Conversion: Add support for CSS 3 selectors by switching to the new cssselect module which was extracted from the lxml package and further developed

2025-07-09 03:04:10 -04:00 · 2012-10-18 14:30:51 +05:30 · 2012-10-18 14:30:51 +05:30 · c0a35f9553
commit c0a35f9553
parent ac659e7ede
6 changed files with 77 additions and 1067 deletions
--- a/setup/installer/linux/freeze2.py
+++ b/setup/installer/linux/freeze2.py
@ -16,7 +16,7 @@ SITE_PACKAGES = ['PIL', 'dateutil', 'dns', 'PyQt4', 'mechanize',
        'sip.so', 'BeautifulSoup.py', 'cssutils', 'encutils', 'lxml',
        'sipconfig.py', 'xdg', 'dbus', '_dbus_bindings.so', 'dbus_bindings.py',
        '_dbus_glib_bindings.so', 'netifaces.so', '_psutil_posix.so',
-        '_psutil_linux.so', 'psutil']
+        '_psutil_linux.so', 'psutil', 'cssselect']

 QTDIR          = '/usr/lib/qt4'
 QTDLLS         = ('QtCore', 'QtGui', 'QtNetwork', 'QtSvg', 'QtXml', 'QtWebKit', 'QtDBus')
--- a/setup/installer/windows/notes.rst
+++ b/setup/installer/windows/notes.rst
@ -30,7 +30,7 @@ If there are no windows binaries already compiled for the version of python you

 Run the following command to install python dependencies::

-    easy_install --always-unzip -U mechanize pyreadline python-dateutil dnspython cssutils clientform pycrypto
+    easy_install --always-unzip -U mechanize pyreadline python-dateutil dnspython cssutils clientform pycrypto cssselect

 Install BeautifulSoup 3.0.x manually into site-packages (3.1.x parses broken HTML very poorly)

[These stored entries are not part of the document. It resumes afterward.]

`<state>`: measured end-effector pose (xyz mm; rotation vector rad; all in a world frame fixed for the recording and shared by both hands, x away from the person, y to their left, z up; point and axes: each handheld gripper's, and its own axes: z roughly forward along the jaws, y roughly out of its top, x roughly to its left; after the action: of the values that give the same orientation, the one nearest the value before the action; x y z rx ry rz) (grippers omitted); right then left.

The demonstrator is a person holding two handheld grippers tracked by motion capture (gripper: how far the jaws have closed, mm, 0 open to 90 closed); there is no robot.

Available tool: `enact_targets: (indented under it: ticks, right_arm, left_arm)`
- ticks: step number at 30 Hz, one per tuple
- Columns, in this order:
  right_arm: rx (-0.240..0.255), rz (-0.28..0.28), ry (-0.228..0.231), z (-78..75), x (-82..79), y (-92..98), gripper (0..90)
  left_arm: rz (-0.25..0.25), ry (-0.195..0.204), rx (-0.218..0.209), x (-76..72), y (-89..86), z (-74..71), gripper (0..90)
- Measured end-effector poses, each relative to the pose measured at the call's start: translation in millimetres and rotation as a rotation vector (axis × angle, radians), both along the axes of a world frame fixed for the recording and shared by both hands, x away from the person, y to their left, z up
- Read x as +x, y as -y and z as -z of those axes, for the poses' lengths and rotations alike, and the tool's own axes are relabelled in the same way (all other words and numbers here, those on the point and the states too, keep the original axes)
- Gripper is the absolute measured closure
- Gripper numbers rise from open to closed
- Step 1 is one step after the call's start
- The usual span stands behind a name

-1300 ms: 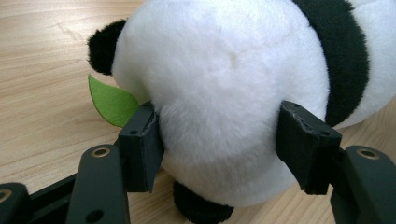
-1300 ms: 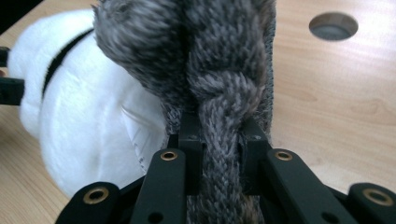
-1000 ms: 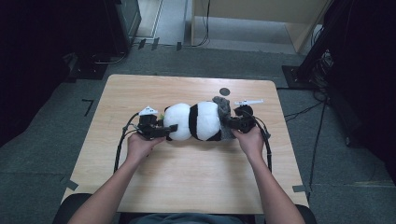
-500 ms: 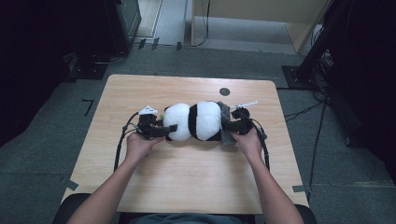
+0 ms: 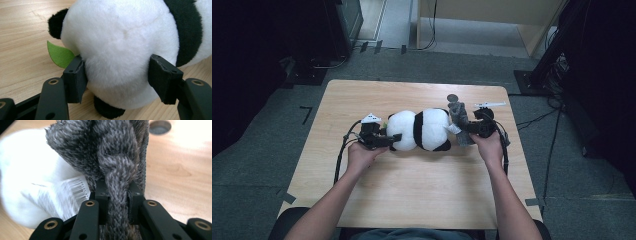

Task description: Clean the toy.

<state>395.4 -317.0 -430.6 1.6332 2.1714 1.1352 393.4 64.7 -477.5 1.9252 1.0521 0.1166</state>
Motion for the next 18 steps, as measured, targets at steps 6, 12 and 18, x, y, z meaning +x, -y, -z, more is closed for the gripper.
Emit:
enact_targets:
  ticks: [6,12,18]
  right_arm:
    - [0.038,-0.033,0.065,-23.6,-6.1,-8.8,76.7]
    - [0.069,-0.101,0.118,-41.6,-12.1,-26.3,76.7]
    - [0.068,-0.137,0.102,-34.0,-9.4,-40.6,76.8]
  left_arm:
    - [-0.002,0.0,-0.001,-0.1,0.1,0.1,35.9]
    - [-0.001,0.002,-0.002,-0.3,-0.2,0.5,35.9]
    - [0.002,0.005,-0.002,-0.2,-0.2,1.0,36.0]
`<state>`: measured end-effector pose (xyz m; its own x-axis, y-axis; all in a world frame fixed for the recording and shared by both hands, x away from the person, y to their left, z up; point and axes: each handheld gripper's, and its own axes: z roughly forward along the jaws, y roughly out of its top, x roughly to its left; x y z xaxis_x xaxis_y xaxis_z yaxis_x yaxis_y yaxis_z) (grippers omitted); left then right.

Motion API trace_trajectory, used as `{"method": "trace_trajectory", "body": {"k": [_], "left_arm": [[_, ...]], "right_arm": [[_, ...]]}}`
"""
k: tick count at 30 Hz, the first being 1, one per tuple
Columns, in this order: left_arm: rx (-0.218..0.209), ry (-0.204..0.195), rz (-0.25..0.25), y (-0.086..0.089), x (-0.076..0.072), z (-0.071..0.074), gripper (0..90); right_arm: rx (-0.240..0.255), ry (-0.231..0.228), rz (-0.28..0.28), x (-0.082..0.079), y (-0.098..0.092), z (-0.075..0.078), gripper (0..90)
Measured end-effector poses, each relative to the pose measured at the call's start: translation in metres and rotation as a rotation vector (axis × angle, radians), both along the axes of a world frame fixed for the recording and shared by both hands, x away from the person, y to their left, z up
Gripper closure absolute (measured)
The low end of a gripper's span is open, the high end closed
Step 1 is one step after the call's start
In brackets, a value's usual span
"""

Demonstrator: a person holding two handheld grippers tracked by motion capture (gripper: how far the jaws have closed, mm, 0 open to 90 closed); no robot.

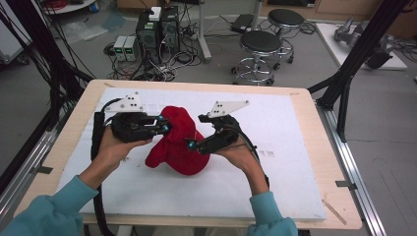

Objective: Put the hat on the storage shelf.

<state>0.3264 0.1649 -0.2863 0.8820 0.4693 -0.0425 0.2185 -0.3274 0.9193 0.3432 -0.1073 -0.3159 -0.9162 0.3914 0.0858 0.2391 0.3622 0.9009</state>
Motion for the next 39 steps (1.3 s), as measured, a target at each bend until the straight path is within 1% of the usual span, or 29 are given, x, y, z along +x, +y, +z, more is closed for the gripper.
{"method": "trace_trajectory", "body": {"k": [1,2,3,5,6,10,12,16,20,22,24,25,26,27,28,31,34,37,39], "left_arm": [[0.000,0.002,0.001,0.000,0.000,0.000,80.2],[-0.001,0.003,0.000,0.000,0.000,0.000,80.2],[-0.005,0.005,-0.002,0.000,0.000,0.000,80.2],[-0.009,0.002,-0.004,-0.001,0.000,0.000,80.1],[-0.008,0.001,-0.003,-0.001,0.000,0.000,80.2],[-0.003,0.003,-0.004,-0.002,0.000,0.000,80.2],[-0.002,0.001,-0.006,-0.003,0.000,0.000,80.2],[-0.001,0.002,-0.011,-0.004,-0.001,0.000,80.2],[-0.011,0.004,-0.015,-0.005,-0.001,0.001,80.2],[-0.019,0.008,-0.018,-0.005,-0.002,0.002,80.2],[-0.016,0.007,-0.020,-0.005,-0.002,0.002,80.2],[-0.014,0.006,-0.019,-0.005,-0.003,0.002,80.2],[-0.013,0.005,-0.020,-0.005,-0.003,0.002,80.2],[-0.013,0.006,-0.022,-0.005,-0.003,0.002,80.2],[-0.016,0.006,-0.022,-0.005,-0.003,0.002,80.2],[-0.015,0.004,-0.025,-0.005,-0.004,0.002,80.2],[-0.017,0.003,-0.027,-0.005,-0.004,0.003,80.2],[-0.011,-0.001,-0.026,-0.005,-0.005,0.003,80.2],[-0.004,-0.003,-0.027,-0.004,-0.004,0.002,80.2]], "right_arm": [[-0.002,0.002,0.001,0.000,0.000,0.000,7.0],[0.001,0.007,0.012,0.001,0.001,-0.001,11.0],[0.004,0.007,0.041,0.002,0.001,-0.001,14.4],[0.005,0.007,0.048,0.002,0.002,-0.001,14.3],[0.022,0.008,0.063,0.002,0.003,-0.001,12.2],[0.036,-0.002,0.072,0.001,0.005,0.000,11.6],[0.050,0.006,0.083,0.000,0.005,0.001,11.2],[0.049,0.009,0.078,0.000,0.005,0.000,11.2],[0.044,0.015,0.082,0.000,0.006,0.000,11.7],[0.044,0.017,0.090,0.001,0.007,0.000,15.7],[0.044,0.018,0.099,0.001,0.008,0.000,21.3],[0.039,0.017,0.103,0.000,0.009,0.001,28.2],[0.039,0.017,0.103,0.000,0.009,0.001,28.2],[0.025,0.001,0.102,0.000,0.010,0.001,38.3],[0.025,0.001,0.102,0.000,0.010,0.001,38.3],[0.006,-0.006,0.086,-0.001,0.009,0.002,52.7],[0.002,-0.011,0.082,-0.002,0.009,0.003,63.5],[-0.010,-0.005,0.076,-0.003,0.010,0.004,73.9],[-0.008,0.011,0.071,-0.003,0.010,0.004,77.9]]}}
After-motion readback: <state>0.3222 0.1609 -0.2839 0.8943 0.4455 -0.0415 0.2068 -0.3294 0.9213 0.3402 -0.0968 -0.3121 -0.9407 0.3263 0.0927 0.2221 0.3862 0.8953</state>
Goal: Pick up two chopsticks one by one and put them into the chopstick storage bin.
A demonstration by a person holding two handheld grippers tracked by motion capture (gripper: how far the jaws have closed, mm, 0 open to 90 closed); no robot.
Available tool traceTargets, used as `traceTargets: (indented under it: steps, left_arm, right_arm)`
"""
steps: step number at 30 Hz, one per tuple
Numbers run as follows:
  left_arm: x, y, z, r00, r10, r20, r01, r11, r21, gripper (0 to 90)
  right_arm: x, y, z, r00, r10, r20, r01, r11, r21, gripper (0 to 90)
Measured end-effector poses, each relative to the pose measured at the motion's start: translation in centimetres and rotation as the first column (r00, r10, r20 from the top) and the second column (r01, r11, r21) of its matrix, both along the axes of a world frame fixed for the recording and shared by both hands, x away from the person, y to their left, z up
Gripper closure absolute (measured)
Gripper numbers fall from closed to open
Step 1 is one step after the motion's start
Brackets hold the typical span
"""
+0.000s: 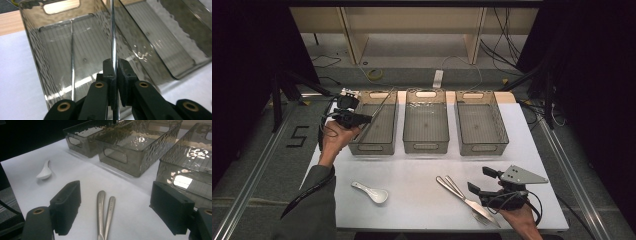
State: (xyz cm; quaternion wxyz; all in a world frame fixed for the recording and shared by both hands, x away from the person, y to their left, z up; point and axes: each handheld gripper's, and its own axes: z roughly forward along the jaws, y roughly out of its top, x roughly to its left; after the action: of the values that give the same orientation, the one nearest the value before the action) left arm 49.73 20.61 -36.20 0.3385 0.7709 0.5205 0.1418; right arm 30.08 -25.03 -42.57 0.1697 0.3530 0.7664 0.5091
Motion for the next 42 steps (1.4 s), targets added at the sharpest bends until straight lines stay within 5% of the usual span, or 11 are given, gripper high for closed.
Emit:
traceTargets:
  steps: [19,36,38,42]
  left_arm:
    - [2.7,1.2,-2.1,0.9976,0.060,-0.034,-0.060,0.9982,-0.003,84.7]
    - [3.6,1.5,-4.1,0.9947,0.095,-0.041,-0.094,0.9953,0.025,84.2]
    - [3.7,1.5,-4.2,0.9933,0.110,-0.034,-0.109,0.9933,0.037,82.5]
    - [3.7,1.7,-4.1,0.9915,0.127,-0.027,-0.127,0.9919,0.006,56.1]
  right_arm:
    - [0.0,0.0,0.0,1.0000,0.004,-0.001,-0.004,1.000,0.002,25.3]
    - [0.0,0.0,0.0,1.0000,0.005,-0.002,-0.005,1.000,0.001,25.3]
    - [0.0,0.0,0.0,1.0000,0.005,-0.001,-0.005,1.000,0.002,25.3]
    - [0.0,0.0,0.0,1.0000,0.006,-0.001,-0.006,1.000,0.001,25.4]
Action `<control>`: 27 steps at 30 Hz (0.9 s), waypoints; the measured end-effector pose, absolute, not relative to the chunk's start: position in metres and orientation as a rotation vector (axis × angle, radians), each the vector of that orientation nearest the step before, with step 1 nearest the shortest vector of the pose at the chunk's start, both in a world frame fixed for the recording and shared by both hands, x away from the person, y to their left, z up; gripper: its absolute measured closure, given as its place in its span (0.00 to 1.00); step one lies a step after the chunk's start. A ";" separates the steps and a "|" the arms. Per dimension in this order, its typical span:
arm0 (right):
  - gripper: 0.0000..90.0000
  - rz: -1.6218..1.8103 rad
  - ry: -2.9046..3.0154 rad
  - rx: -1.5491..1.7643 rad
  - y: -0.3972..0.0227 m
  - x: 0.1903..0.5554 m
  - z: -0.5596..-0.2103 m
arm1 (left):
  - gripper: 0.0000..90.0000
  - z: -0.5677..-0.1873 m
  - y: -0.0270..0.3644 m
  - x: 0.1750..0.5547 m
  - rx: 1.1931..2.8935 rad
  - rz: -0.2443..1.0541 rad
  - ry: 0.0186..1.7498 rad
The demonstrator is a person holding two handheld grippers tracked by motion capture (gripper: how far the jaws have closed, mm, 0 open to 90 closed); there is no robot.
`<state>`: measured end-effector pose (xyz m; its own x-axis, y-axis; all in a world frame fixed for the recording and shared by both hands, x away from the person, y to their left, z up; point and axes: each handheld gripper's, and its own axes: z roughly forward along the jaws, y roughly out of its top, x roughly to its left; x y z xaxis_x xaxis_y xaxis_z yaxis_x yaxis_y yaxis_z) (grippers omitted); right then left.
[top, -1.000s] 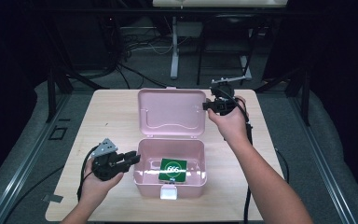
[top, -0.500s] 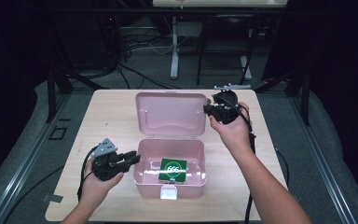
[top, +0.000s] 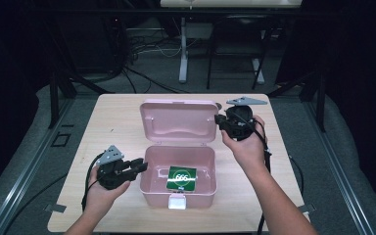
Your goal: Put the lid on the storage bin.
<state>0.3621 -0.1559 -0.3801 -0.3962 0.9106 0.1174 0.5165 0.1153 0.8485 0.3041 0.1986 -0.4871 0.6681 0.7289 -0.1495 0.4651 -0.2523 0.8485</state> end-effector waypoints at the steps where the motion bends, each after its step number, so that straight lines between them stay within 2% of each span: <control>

--- a/src/calibre/ebooks/cssselect.py
+++ b/src/calibre/ebooks/cssselect.py
--- a/src/calibre/ebooks/oeb/stylizer.py
+++ b/src/calibre/ebooks/oeb/stylizer.py
@ -20,16 +20,17 @@ except ImportError:
 from cssutils import (profile as cssprofiles, parseString, parseStyle, log as
        cssutils_log, CSSParser, profiles, replaceUrls)
 from lxml import etree
-from lxml.cssselect import css_to_xpath, ExpressionError, SelectorSyntaxError
+from cssselect import HTMLTranslator
+
 from calibre import force_unicode
 from calibre.ebooks import unit_convert
 from calibre.ebooks.oeb.base import XHTML, XHTML_NS, CSS_MIME, OEB_STYLES
 from calibre.ebooks.oeb.base import XPNSMAP, xpath, urlnormalize
-from calibre.ebooks.cssselect import css_to_xpath_no_case

 cssutils_log.setLevel(logging.WARN)

 _html_css_stylesheet = None
+css_to_xpath = HTMLTranslator().css_to_xpath

 def html_css_stylesheet():
    global _html_css_stylesheet
@ -96,70 +97,86 @@ DEFAULTS = {'azimuth': 'center', 'background-attachment': 'scroll',
 FONT_SIZE_NAMES = set(['xx-small', 'x-small', 'small', 'medium', 'large',
                       'x-large', 'xx-large'])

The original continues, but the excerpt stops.